-------- DATASET

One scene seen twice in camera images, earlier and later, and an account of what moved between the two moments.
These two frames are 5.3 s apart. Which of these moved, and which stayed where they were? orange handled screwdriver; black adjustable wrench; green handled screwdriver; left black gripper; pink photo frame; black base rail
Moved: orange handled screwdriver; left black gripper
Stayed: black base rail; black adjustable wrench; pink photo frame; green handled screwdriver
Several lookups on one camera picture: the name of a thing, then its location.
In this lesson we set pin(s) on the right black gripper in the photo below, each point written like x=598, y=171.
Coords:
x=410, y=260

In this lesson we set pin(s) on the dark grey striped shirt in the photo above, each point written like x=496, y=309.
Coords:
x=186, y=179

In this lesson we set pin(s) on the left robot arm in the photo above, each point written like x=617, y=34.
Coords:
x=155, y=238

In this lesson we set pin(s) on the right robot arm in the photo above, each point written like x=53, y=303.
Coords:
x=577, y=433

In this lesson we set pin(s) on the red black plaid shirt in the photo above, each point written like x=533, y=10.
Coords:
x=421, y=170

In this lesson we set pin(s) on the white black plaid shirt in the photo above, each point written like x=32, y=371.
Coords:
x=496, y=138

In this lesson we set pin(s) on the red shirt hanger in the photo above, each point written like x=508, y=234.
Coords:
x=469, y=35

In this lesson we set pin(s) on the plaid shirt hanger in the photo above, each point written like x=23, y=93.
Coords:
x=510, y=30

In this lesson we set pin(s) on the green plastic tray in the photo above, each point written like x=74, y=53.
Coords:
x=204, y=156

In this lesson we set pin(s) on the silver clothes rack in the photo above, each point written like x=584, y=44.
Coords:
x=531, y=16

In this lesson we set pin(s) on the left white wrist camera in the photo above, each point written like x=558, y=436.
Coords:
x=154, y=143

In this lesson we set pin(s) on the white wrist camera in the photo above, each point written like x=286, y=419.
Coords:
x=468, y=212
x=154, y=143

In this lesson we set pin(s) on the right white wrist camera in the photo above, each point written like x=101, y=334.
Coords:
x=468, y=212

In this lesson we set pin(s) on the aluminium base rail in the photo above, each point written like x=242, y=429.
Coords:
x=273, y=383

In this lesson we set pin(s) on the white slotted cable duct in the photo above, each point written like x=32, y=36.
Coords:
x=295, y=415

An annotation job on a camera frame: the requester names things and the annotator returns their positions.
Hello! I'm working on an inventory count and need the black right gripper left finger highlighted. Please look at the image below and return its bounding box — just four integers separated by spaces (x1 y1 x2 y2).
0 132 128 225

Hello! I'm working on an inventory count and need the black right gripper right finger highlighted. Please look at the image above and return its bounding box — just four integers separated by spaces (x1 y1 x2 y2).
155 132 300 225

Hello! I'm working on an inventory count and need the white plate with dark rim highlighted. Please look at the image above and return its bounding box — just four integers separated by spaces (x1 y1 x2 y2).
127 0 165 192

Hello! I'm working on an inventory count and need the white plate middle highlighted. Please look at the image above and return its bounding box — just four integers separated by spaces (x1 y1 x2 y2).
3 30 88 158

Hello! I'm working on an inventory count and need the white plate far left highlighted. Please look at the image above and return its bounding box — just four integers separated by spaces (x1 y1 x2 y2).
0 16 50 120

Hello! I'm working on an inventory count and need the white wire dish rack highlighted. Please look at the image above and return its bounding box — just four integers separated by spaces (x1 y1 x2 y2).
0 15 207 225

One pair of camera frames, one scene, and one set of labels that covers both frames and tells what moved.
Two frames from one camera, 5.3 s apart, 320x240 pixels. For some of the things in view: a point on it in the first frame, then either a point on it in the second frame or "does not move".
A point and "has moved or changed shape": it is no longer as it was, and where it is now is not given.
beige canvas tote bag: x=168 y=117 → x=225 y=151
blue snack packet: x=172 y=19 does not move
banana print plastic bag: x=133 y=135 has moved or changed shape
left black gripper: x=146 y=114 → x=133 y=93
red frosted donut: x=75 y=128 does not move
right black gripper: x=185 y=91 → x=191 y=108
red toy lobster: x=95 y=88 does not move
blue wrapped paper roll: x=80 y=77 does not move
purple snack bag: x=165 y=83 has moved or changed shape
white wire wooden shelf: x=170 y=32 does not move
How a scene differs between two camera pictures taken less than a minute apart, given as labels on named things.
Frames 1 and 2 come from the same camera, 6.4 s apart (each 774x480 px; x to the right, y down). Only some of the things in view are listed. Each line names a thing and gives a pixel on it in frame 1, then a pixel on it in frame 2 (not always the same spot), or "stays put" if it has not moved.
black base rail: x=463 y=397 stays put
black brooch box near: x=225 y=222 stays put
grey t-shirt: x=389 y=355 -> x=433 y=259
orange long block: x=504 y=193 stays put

----------------

> _ABOUT THIS EXERCISE_: Print exactly the lines above, starting at the line that contains "Two frames from" and ending with the last line of the records, both included.

> _OUTPUT OF THE EXERCISE_:
Two frames from one camera, 5.3 s apart, 320x240 pixels. For some of the things in view: a point on it in the first frame, then either a point on it in the second frame or "does not move".
A point and "has moved or changed shape": it is no longer as it was, and where it is now is not given.
beige canvas tote bag: x=168 y=117 → x=225 y=151
blue snack packet: x=172 y=19 does not move
banana print plastic bag: x=133 y=135 has moved or changed shape
left black gripper: x=146 y=114 → x=133 y=93
red frosted donut: x=75 y=128 does not move
right black gripper: x=185 y=91 → x=191 y=108
red toy lobster: x=95 y=88 does not move
blue wrapped paper roll: x=80 y=77 does not move
purple snack bag: x=165 y=83 has moved or changed shape
white wire wooden shelf: x=170 y=32 does not move
How a scene differs between two camera pictures taken less than a minute apart, given as labels on named things.
Frames 1 and 2 come from the same camera, 6.4 s apart (each 774x480 px; x to the right, y down). Only some of the things in view are listed. Each line names a thing and gives a pixel on it in frame 1, then a pixel on it in frame 2 (not always the same spot), or "stays put" if it has not moved.
black base rail: x=463 y=397 stays put
black brooch box near: x=225 y=222 stays put
grey t-shirt: x=389 y=355 -> x=433 y=259
orange long block: x=504 y=193 stays put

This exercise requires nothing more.